I was wondering if there is any possible harm when my game loop runs as fast as the system allows?
I currently have a loop, that, by measuring passed time in nanoseconds, runs the game logic and rendering logic at predefined speeds without a problem. In fact any logic I do in the loop is clocked to a certain amount of calls each second.
The loop itself though just runs about as fast as it likes to which comes up to around 11.7 million loops a second on my machine.
Loop (simple pseudocode):
while(!isGameOver){
if(canPollInputs){
pollInputs()
}
while(canStepLogic){
stepLogic()
}
if(canRender){
render()
}
}
My question is basically if that simple loop, if its not running at a controlled speed, can do any harm to a system?

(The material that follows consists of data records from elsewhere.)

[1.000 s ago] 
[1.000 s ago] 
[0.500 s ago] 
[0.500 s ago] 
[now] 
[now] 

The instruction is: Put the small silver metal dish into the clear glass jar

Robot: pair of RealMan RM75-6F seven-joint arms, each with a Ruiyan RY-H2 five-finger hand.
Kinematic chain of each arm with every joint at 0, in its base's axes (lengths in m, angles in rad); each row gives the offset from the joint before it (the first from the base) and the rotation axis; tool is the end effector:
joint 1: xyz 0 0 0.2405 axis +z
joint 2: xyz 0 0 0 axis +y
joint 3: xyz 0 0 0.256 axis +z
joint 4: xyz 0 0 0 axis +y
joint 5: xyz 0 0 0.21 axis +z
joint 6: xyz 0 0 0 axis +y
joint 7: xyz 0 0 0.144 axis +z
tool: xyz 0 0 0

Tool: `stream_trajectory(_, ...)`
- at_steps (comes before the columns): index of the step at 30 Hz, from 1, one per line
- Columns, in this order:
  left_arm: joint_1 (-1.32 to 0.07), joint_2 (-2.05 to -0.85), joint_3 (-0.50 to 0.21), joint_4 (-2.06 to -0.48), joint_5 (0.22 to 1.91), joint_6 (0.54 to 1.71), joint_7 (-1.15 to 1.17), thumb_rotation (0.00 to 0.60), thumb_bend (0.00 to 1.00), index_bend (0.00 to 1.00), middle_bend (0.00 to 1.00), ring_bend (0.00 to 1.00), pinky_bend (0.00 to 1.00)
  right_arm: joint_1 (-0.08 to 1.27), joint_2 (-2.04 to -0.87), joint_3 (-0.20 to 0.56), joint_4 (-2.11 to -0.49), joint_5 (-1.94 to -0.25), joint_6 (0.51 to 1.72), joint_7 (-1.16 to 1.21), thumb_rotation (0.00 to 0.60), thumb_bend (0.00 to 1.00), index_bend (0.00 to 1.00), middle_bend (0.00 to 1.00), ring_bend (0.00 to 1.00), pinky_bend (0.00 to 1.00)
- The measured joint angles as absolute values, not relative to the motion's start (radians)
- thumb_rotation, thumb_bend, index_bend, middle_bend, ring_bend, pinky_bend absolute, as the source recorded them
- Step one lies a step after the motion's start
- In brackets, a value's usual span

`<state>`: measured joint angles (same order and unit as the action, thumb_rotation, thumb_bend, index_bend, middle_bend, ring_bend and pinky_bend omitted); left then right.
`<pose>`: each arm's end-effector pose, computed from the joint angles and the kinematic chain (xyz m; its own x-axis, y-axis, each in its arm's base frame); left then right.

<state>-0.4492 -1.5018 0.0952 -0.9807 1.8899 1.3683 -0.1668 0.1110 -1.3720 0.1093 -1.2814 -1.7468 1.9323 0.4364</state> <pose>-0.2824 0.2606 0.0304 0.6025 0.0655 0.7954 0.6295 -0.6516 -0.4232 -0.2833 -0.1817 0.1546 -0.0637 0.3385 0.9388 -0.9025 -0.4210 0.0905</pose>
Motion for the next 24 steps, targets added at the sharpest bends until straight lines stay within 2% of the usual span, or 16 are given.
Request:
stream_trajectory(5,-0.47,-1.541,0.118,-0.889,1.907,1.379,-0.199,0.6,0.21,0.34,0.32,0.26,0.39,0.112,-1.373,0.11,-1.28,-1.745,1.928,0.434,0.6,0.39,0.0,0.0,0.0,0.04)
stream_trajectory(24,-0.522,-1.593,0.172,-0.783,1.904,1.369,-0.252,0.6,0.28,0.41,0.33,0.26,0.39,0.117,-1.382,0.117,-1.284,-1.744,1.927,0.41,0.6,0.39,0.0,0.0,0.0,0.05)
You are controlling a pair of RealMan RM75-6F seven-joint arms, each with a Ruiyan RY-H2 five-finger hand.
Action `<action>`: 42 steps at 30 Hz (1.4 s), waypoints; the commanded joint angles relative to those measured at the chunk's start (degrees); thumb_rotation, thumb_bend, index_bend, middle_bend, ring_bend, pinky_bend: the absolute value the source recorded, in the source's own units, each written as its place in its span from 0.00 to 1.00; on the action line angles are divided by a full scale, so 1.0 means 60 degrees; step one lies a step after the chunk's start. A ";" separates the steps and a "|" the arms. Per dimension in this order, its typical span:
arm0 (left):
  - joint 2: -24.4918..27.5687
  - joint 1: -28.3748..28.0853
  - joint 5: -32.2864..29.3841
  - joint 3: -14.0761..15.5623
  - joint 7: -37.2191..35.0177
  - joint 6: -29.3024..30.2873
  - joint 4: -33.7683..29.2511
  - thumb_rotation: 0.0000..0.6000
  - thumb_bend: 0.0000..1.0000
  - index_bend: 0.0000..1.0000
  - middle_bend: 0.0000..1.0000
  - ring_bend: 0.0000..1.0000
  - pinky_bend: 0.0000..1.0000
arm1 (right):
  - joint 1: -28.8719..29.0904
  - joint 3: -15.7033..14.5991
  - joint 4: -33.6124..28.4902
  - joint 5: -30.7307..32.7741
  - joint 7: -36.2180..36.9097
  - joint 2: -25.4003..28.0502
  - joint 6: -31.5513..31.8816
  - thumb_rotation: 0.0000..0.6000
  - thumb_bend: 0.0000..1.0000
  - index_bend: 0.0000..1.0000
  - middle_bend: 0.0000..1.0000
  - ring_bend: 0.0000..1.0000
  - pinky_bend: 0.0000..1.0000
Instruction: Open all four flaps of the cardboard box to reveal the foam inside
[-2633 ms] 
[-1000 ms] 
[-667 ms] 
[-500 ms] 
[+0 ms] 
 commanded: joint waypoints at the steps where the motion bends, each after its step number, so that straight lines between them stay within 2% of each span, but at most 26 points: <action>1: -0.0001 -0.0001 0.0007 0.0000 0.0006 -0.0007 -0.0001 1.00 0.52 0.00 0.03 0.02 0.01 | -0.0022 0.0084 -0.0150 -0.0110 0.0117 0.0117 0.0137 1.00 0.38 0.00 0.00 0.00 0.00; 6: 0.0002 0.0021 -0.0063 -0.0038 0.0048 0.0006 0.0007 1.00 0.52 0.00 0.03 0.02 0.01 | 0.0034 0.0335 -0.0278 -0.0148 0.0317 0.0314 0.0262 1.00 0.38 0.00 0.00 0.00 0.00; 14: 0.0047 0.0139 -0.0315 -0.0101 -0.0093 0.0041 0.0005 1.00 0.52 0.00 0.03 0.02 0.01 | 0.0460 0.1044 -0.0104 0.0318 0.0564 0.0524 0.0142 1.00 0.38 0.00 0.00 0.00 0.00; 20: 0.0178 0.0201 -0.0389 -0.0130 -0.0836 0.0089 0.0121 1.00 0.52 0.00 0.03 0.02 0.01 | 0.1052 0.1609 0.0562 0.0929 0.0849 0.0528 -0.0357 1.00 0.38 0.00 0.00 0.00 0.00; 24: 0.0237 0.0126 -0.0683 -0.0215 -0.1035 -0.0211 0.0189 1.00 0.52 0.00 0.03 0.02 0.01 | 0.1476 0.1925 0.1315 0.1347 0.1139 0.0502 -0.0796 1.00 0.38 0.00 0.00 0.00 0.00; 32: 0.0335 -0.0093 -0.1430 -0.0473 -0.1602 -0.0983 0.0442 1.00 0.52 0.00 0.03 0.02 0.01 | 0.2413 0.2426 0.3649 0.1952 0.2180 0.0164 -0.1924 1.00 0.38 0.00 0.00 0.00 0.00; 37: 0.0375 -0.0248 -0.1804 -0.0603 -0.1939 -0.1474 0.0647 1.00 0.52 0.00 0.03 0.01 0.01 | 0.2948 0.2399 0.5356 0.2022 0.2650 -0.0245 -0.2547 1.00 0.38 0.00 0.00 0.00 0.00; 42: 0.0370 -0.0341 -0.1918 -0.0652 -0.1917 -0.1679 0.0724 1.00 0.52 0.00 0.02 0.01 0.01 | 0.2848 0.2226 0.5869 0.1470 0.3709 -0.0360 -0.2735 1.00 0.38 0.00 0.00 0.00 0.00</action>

Edit: That means my logic is running 30 times a second (30 tps), my renderer is running at 60 fps, I'm polling inputs a 100 times a second and there's also some logic to cope with logic or rendering taking longer than expected. But the loop itself is not throttled.
Edit:
Using Thread.sleep()
to e.g. Throttle the main loop down to 250 loops per second leads to a reduction but the loops runs at around 570 loops per second instead of the desired 250 (will add code when I'm at my desktop machine..)
Edit: Here we go, a working java gameloop in order to clarify things. Also feel free to use it but don't claim it yours ;)
private void gameLoop() {
// Time that must elapse before a new run
double timePerPoll = 1000000000l / targetPPS;
double timePerTick = 1000000000l / targetTPS;
double timePerFrame = 1000000000l / targetFPS;
int maxFrameSkip = (int) ( (1000000000l / MINIMUM_FPS) / timePerTick);
int achievedPPS = 0;
int achievedFPS = 0;
int achievedTPS = 0;
long timer = TimeUtils.getMillis();
int loops = 0;
int achievedLoops = 0;
long currTime = 0l;
long loopTime = 0l;
long accumulatorPPS = 0l;
long accumulatorTPS = 0l;
long accumulatorFPS = 0l;
long lastTime = TimeUtils.getNano();
while(!isRequestedToStop) {
currTime = TimeUtils.getNano();
loopTime = currTime - lastTime;
lastTime = currTime;
loops = 0;
accumulatorPPS += loopTime;
accumulatorTPS += loopTime;
accumulatorFPS += loopTime;
if(accumulatorPPS >= timePerPoll) {
pollInputs();
playerLogic();
achievedPPS++;
accumulatorPPS -= timePerPoll;
}
while(accumulatorTPS >= timePerTick && loops < maxFrameSkip) {
tick();
achievedTPS++;
accumulatorTPS -= timePerTick;
loops++;
}
// Max 1 render per loop so player movement stays fluent
if(accumulatorFPS >= timePerFrame) {
render();
achievedFPS++;
accumulatorFPS -= timePerFrame;
}
if(TimeUtils.getDeltaMillis(timer) > 1000) {
timer += 1000;
logger.debug(achievedTPS + " TPS, " + achievedFPS + " FPS, "
+ achievedPPS + " Polls, " + achievedLoops + " Loops");
achievedTPS = 0;
achievedFPS = 0;
achievedLoops = 0;
}
achievedLoops++;
}
}
As you can see there is almost no code run on each loop but always a certain selection based on how much real time has passed. The question is referring to that 'worker loop' and how it does influence the system.